Trish Harris
Last month I visited the hospital. Even when the reasons are straightforward, the experience is never without echoes.
Frame #1:
I am sitting in the café in Wellington Hospital’s atrium. From my table I can see an inner courtyard of tables and chairs and a sculpture of arches and lintel. The sculpture is actually a section of the old hospital entranceway, a familiar sight from when I was admitted as a child. But I am not a child. In this frame I am a poet, the writer of My Wide White Bed, a book of poems about being in hospital. Today I am here to talk to a staff member about the possibility of framing some of them for display in hospital corridors. Poems that will ring a little bell for today’s inpatients: We have a voice; you are seen. That’s what they’ll trill. Well, that’s the hope.
Frame #2:
After the café meeting, I head to my orthopaedic outpatient’s appointment. In this frame I am a patient. I answer the prioritisation form, trying to make my life fit onto a sliding scale. All I want is a referral to Orthotics, who have made my shoes for the past twenty-five years.

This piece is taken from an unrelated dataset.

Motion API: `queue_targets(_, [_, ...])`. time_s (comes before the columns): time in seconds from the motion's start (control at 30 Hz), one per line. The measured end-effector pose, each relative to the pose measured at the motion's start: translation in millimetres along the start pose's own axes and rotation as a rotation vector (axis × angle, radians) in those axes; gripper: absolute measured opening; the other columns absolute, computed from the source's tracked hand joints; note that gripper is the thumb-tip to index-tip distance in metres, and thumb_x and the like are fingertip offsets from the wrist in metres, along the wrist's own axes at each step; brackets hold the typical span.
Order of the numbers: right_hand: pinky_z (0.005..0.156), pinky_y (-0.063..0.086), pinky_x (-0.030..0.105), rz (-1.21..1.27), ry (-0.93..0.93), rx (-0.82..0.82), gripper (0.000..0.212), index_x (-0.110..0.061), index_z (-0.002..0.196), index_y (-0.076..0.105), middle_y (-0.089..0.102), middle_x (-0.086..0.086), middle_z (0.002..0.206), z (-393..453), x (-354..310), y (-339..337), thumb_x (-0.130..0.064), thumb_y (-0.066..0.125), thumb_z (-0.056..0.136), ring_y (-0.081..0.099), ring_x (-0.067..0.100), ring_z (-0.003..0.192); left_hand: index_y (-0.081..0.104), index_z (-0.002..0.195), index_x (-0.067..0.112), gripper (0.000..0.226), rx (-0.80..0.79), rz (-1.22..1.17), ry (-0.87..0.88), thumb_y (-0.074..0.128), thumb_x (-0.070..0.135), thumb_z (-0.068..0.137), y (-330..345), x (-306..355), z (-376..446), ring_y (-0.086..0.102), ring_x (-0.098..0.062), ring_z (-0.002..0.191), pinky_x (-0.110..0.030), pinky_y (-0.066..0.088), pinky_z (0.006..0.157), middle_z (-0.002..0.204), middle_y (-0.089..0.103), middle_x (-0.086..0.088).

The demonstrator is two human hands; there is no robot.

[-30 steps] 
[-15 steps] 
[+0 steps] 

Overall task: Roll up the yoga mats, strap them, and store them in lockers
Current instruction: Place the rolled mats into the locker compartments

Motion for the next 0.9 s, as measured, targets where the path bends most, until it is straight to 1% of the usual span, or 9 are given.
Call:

The registrar comes in, offers a smile and handshake. He examines my hands, says good tendons, fingers not crooked. Surgeries? Hips, four, I say, two revisions. He moves to my feet. Flat feet, he says, stiff. What about pain? Difficult to get around? I’ve adapted, I say, it’s different for someone whose life has been upended recently or for whom it keeps changing. I’ve had this for fifty-two years. I know how to do it.
Afterwards I think, why did I go on about coping? A friend says, he was looking at you through one frame and you were trying to get him to look through another.
This is how I imagine it now: He comes into the cubicle and is holding an empty wooden picture frame. He has already used the frame to look at my prioritisation score. As he talks and examines he moves the frame – to my face, to my hands, to my feet, back to my face. I do not like the frame. When I say I’ve adapted, I’m trying to wrench the frame sideways. I am trying to say, I am over here … I’m creative, I live life, you’re looking in the wrong place.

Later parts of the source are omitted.